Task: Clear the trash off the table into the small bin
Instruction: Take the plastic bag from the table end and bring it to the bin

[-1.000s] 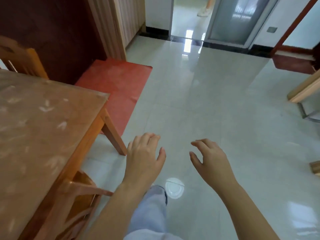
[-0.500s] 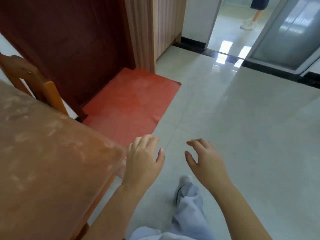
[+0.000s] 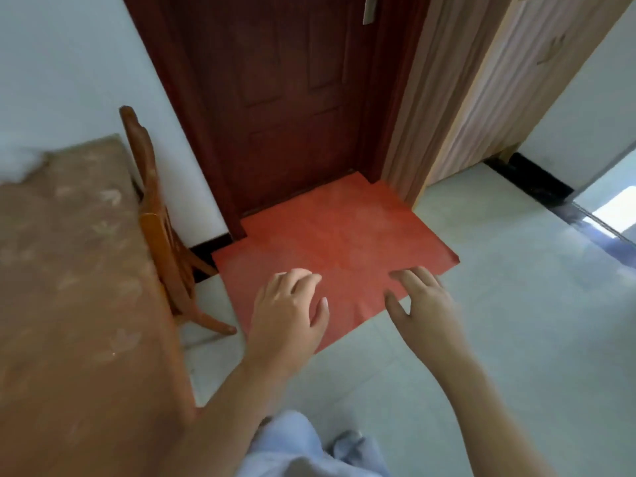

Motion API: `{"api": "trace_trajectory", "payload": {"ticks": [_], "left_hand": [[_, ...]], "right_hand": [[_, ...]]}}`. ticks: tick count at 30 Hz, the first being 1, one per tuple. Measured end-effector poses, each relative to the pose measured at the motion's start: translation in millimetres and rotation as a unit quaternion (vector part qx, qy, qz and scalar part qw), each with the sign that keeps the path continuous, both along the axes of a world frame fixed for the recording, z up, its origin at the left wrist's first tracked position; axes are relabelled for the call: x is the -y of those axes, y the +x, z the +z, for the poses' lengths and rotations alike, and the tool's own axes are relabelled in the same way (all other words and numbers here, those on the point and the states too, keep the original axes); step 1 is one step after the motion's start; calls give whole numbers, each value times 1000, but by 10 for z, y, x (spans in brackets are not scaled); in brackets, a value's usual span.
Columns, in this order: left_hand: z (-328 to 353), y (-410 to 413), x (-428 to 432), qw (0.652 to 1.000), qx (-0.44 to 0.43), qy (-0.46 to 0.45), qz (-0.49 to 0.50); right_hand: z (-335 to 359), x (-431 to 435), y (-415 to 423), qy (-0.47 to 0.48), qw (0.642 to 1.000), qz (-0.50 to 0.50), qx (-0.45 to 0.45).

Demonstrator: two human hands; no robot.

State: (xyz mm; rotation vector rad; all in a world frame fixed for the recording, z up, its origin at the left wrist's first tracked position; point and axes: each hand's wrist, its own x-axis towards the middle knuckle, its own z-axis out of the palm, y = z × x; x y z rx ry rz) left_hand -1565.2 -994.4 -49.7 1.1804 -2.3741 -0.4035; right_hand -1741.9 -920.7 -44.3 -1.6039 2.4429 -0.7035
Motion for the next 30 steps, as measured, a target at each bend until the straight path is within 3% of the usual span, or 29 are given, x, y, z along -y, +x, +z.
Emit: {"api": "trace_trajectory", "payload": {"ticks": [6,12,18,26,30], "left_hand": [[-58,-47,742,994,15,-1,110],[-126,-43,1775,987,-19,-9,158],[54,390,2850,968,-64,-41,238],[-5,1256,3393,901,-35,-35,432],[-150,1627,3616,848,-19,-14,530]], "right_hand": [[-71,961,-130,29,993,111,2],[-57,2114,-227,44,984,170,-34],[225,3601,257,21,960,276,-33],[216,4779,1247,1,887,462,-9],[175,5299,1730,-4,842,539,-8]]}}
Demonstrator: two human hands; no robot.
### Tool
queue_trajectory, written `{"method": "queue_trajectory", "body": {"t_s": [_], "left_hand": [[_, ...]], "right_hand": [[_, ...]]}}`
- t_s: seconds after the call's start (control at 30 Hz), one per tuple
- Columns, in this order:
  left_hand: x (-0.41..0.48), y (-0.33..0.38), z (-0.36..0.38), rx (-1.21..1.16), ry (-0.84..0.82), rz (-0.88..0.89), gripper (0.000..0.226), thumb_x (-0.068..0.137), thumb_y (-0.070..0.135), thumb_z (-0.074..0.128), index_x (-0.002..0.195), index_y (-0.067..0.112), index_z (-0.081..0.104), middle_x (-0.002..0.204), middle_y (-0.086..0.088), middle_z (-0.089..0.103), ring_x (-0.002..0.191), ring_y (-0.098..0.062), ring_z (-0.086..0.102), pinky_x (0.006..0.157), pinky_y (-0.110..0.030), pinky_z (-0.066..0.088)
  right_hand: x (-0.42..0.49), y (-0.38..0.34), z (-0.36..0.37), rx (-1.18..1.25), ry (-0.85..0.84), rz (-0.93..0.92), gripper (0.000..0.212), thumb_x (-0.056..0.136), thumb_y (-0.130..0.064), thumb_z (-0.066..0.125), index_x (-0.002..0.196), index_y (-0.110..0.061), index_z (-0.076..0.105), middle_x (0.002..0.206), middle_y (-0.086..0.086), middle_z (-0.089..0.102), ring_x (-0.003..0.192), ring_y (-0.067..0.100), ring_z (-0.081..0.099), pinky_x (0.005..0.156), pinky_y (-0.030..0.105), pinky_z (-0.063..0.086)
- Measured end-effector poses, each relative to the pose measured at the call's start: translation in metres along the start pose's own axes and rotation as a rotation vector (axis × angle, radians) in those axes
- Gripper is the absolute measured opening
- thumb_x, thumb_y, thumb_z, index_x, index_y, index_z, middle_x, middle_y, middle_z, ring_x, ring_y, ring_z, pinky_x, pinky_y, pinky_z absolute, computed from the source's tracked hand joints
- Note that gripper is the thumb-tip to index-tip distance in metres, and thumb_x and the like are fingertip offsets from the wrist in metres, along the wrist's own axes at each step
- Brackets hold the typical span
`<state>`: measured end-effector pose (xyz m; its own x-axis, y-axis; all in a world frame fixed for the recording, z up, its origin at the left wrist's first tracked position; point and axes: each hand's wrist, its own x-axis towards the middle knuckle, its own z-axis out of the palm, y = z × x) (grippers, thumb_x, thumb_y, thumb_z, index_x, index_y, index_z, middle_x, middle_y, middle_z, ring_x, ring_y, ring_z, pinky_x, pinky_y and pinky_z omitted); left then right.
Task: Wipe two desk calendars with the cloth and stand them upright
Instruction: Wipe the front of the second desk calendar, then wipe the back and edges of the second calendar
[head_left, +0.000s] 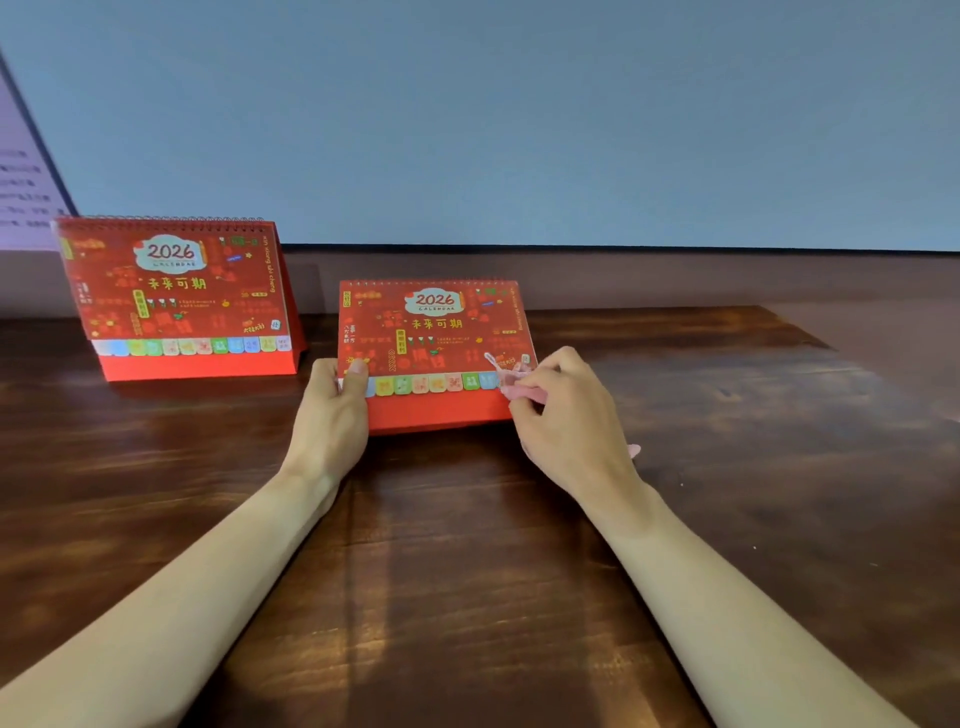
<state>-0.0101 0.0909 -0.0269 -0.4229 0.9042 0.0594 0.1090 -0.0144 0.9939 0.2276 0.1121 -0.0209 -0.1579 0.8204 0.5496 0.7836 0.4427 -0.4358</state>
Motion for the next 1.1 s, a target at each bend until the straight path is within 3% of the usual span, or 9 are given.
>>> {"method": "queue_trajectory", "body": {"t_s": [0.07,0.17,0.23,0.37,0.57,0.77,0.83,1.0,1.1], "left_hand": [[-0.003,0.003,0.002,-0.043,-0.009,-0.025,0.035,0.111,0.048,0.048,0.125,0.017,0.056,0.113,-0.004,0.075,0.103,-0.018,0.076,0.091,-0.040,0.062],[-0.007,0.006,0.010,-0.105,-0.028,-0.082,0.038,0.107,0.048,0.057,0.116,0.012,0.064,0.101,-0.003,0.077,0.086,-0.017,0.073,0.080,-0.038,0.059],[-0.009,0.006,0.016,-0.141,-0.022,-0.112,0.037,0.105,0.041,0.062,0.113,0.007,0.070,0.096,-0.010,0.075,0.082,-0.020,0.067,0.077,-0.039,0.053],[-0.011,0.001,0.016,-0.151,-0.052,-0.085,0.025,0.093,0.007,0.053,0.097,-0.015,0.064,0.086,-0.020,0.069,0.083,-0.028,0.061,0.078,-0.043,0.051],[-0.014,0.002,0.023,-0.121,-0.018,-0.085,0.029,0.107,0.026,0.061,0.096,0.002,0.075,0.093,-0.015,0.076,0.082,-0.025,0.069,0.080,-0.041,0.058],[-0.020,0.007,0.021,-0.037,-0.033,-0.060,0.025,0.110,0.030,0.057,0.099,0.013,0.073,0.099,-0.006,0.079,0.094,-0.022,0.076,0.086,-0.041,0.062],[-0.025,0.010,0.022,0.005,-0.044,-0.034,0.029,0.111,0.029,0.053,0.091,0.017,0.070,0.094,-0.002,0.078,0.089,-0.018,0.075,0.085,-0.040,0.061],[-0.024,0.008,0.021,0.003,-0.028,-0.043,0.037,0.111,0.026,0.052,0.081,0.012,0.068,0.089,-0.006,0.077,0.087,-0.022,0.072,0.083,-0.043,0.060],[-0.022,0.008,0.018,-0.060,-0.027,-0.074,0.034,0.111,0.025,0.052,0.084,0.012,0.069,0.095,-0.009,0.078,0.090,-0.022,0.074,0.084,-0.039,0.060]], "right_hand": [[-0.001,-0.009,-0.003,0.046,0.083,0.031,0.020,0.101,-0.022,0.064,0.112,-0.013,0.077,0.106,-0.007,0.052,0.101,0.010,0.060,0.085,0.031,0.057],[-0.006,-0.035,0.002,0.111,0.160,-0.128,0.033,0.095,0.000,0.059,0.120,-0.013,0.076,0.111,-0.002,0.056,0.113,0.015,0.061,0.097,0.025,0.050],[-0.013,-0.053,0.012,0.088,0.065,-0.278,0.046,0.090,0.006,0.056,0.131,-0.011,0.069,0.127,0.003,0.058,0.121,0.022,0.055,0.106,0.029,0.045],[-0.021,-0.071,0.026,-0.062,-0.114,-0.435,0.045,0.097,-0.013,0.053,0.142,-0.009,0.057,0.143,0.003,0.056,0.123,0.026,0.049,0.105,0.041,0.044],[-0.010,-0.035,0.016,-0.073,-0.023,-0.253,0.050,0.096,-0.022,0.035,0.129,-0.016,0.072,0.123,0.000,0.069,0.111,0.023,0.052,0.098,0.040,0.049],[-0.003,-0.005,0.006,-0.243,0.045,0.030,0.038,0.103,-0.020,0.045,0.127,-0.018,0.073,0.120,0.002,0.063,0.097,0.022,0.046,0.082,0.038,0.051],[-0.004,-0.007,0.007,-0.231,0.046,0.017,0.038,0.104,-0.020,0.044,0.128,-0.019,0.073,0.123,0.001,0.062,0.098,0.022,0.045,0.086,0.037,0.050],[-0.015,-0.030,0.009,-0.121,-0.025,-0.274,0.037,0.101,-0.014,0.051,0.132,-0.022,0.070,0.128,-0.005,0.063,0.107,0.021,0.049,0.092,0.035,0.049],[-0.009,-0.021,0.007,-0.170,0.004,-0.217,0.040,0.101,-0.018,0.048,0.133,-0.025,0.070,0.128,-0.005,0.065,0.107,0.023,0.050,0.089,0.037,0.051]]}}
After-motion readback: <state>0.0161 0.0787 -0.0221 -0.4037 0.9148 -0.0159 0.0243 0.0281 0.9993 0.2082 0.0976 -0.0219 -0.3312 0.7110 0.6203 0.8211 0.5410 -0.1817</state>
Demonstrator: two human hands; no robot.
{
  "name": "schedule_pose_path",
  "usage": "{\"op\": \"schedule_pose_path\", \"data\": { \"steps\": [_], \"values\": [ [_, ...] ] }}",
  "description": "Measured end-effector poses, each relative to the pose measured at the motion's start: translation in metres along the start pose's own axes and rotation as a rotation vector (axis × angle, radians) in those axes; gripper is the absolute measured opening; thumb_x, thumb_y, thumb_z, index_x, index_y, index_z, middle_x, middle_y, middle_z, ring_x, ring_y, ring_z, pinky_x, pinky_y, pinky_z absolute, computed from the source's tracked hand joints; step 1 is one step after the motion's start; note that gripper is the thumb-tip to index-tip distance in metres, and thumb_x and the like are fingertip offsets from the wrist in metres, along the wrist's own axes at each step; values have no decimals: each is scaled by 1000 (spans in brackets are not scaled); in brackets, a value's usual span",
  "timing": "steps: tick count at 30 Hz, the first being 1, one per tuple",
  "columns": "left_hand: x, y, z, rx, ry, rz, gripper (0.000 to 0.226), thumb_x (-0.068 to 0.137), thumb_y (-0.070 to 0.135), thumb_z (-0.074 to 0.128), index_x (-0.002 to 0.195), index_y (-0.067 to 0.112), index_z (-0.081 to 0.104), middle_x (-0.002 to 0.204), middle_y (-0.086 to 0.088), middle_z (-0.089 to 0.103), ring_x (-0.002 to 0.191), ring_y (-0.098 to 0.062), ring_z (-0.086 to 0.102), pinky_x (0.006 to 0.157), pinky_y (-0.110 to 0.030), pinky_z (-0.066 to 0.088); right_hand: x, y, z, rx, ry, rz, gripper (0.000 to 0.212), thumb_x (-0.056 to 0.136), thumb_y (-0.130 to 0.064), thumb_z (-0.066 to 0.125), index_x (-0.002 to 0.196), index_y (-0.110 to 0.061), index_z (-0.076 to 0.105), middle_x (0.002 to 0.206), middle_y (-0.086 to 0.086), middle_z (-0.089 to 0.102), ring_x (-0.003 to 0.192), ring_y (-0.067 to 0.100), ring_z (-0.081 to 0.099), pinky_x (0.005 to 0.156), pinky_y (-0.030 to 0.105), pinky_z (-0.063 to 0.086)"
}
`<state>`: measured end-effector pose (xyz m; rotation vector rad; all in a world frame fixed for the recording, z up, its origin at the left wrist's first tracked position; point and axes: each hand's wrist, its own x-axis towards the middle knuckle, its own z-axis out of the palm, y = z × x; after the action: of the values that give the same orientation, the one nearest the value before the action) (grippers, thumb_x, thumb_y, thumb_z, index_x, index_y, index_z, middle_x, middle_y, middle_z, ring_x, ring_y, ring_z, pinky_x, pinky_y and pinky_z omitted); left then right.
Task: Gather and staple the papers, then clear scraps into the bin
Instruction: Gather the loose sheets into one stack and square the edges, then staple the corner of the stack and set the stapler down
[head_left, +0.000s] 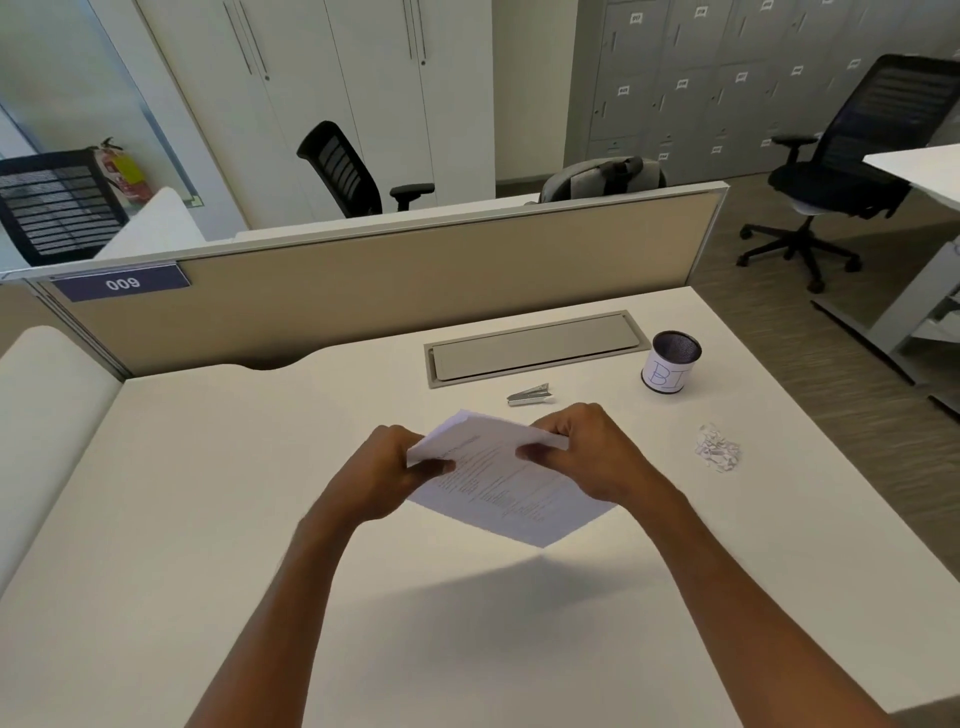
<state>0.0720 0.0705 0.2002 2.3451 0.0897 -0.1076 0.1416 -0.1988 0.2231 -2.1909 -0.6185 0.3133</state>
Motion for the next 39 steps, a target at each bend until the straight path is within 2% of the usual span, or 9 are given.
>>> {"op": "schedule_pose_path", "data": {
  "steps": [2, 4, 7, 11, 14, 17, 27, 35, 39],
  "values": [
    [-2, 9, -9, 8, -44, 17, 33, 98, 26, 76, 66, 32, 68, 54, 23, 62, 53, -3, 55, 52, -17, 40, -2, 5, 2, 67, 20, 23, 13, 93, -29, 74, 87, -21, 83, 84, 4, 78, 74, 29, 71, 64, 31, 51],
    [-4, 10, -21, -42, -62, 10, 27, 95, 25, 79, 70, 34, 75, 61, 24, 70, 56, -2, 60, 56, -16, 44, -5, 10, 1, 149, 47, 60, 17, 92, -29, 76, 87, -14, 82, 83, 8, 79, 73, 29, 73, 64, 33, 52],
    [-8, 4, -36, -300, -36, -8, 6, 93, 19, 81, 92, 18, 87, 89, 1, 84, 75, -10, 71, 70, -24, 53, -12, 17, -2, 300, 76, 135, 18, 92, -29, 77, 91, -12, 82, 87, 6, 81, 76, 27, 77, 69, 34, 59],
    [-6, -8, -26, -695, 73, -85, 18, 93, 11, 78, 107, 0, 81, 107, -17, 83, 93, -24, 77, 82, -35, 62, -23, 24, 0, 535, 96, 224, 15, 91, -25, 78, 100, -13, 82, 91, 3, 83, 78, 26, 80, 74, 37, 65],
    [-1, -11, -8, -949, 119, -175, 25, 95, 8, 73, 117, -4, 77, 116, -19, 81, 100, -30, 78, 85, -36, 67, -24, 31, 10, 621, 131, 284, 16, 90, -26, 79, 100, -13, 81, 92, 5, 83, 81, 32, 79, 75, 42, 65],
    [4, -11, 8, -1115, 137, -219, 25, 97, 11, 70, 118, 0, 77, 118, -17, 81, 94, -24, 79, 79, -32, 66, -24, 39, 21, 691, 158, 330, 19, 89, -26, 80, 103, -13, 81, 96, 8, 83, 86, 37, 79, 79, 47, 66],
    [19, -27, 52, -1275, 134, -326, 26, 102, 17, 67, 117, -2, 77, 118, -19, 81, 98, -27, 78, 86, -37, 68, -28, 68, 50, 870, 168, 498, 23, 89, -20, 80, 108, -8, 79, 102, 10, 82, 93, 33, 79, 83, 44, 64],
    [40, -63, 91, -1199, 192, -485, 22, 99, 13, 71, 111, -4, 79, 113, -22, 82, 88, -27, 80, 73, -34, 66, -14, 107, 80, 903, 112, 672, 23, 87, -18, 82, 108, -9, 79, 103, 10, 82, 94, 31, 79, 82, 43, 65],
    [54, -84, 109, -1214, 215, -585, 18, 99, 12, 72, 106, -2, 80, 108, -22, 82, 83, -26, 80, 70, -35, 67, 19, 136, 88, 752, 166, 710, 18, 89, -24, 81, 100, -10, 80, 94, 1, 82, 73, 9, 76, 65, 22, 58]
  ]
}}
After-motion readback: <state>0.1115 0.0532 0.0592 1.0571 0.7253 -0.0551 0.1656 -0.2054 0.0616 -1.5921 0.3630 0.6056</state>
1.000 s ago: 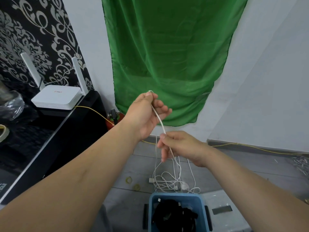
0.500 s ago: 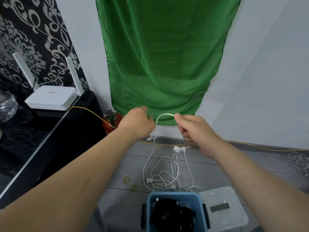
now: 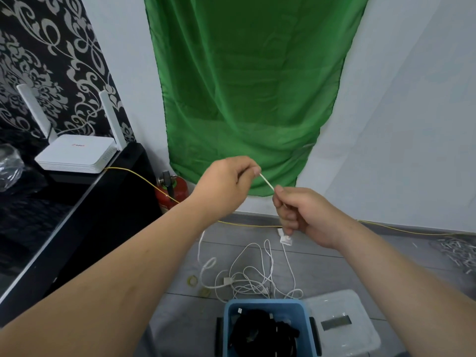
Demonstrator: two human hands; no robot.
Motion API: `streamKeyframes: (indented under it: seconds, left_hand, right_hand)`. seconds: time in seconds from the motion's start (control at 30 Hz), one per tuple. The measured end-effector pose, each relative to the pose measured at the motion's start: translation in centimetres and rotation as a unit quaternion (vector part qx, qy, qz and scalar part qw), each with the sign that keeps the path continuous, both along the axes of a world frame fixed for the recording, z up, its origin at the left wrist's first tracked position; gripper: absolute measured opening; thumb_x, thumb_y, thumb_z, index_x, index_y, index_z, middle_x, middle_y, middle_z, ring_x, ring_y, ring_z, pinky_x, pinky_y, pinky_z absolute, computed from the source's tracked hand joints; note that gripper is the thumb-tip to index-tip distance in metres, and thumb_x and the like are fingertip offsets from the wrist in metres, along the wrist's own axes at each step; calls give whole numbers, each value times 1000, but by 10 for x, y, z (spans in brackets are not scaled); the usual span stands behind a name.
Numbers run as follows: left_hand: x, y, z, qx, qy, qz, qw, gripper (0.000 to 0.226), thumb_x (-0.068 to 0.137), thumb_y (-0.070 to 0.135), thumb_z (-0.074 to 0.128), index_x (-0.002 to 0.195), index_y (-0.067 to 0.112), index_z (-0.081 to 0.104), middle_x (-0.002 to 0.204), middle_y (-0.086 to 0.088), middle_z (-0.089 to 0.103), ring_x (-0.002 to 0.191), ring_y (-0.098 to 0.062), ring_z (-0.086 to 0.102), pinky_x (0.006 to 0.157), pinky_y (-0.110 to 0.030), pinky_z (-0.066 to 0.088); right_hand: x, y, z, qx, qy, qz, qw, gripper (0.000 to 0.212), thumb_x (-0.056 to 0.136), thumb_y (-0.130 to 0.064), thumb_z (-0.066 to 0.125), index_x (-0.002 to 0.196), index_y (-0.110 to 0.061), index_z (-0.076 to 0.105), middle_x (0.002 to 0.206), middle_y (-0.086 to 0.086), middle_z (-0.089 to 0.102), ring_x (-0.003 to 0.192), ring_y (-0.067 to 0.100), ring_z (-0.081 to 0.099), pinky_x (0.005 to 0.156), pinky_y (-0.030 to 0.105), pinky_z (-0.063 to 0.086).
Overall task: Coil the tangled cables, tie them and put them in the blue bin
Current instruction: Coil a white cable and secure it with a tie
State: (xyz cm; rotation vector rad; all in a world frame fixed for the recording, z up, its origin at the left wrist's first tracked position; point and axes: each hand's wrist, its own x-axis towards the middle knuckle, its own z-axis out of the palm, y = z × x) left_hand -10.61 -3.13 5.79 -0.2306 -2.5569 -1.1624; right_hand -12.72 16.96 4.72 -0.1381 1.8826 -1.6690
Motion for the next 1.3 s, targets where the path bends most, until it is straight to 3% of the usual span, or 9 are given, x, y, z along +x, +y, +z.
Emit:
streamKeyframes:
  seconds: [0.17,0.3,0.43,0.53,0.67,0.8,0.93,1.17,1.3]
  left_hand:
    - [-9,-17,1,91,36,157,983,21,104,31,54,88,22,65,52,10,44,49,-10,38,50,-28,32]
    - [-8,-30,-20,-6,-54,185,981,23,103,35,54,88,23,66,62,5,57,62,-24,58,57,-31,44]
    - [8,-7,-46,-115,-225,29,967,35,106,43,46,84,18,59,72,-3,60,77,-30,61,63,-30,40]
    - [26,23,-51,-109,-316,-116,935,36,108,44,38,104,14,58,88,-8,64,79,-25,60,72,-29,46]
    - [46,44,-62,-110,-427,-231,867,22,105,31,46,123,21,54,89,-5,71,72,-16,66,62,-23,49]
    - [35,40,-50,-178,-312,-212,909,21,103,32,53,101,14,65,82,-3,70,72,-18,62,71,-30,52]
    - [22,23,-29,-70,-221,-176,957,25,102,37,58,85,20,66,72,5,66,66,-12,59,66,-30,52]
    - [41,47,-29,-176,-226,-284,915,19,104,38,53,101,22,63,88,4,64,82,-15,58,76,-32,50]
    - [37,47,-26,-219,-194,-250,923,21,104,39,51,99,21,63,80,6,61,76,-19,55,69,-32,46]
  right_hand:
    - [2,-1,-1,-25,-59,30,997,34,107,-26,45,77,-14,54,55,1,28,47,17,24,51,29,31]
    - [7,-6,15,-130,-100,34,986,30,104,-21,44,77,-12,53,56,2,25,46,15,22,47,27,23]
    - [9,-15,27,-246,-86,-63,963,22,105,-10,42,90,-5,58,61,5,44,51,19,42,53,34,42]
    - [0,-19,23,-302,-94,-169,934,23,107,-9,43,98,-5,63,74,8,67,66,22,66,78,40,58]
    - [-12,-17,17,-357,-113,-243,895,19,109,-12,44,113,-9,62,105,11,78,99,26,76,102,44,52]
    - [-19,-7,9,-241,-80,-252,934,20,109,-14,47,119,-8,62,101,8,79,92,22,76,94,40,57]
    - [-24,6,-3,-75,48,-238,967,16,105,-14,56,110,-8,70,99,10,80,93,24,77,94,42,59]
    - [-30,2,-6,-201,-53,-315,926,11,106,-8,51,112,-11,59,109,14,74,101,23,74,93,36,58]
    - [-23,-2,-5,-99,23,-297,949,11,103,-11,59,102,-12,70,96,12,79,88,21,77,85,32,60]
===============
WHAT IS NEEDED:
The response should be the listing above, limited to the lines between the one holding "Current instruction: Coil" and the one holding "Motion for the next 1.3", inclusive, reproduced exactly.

RESULT FOR THIS TASK:
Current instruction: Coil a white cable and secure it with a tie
State: (xyz cm; rotation vector rad; all in a world frame fixed for the recording, z up, its origin at the left wrist's first tracked position; point and axes: each hand's wrist, its own x-axis towards the middle knuckle, its own z-axis out of the palm, y = z × x) left_hand -10.61 -3.13 5.79 -0.2306 -2.5569 -1.1624; right_hand -12.72 16.96 4.72 -0.1381 1.8826 -1.6690
Motion for the next 1.3 s, targets where the path bends most, until it is straight to 3% of the usual span, or 9 are given, x, y, z along +x, +y, +z.

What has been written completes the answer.